Work required: In the entries below, find each line where the word "camera" appears and give only the total count of such lines.

··· Provided data

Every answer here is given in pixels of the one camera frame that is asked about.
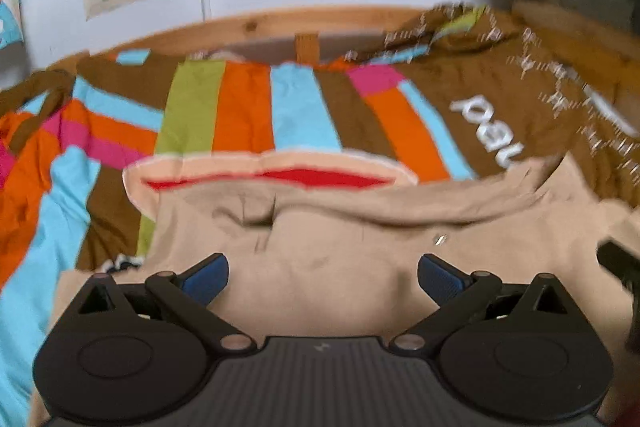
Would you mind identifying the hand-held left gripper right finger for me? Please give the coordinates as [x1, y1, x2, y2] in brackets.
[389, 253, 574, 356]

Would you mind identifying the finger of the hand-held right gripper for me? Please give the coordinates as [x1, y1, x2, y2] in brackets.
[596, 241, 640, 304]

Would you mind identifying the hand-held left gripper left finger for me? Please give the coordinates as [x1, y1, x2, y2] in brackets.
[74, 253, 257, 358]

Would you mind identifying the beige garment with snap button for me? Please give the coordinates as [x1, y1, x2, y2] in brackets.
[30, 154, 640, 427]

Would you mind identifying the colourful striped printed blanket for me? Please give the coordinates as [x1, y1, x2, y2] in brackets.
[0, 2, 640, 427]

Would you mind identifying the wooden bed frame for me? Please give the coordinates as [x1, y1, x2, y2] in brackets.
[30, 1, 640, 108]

······
··· Provided data

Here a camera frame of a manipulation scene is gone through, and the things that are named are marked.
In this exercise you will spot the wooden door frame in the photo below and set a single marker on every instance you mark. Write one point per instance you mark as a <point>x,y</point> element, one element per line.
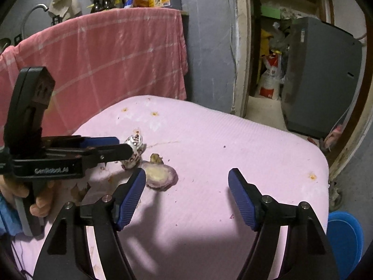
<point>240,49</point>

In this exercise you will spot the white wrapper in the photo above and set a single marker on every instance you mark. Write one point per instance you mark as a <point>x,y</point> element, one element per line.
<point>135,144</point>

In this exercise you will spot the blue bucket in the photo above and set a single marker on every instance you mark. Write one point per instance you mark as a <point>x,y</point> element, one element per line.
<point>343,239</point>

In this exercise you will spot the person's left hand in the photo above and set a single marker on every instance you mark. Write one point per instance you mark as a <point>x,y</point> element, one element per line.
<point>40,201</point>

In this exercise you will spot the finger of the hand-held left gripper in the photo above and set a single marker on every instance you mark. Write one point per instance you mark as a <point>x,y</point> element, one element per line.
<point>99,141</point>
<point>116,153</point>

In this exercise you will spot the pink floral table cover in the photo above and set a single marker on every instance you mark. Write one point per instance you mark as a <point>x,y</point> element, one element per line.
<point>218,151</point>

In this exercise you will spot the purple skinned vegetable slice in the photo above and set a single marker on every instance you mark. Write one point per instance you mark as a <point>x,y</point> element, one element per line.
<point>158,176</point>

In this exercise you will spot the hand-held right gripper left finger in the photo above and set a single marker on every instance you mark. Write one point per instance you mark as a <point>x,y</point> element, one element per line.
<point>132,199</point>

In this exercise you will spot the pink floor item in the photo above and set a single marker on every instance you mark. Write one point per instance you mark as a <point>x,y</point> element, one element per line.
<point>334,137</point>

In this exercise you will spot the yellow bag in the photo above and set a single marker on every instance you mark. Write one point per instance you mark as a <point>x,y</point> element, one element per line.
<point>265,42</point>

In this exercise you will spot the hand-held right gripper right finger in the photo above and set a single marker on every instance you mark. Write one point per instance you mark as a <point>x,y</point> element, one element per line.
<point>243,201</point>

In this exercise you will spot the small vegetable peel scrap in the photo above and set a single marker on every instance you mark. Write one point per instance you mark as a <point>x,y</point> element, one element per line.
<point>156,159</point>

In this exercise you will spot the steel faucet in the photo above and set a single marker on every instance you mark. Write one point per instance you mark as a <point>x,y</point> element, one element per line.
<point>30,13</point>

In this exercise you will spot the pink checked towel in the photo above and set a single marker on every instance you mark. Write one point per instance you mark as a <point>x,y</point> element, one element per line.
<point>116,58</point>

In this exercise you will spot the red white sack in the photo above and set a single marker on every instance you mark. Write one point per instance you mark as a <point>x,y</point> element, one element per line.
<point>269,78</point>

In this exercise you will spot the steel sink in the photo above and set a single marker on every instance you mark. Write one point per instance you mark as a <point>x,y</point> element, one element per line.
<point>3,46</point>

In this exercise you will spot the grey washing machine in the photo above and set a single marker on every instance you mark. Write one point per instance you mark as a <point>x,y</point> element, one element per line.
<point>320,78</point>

······
··· Provided data

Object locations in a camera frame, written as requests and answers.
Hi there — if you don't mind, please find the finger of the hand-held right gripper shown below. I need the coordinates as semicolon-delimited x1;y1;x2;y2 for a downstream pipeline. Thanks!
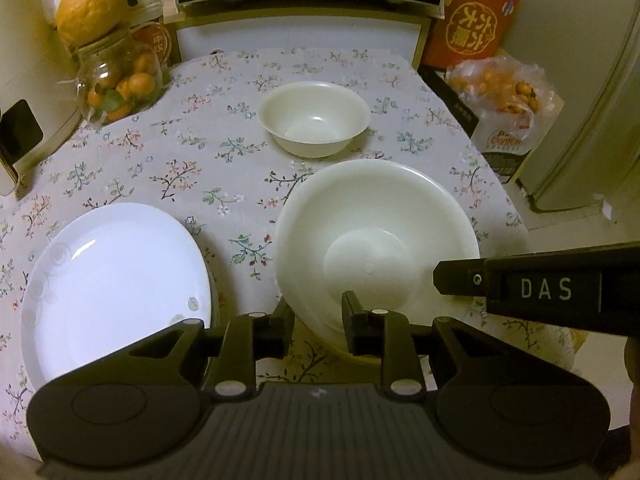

······

Response to this task: 3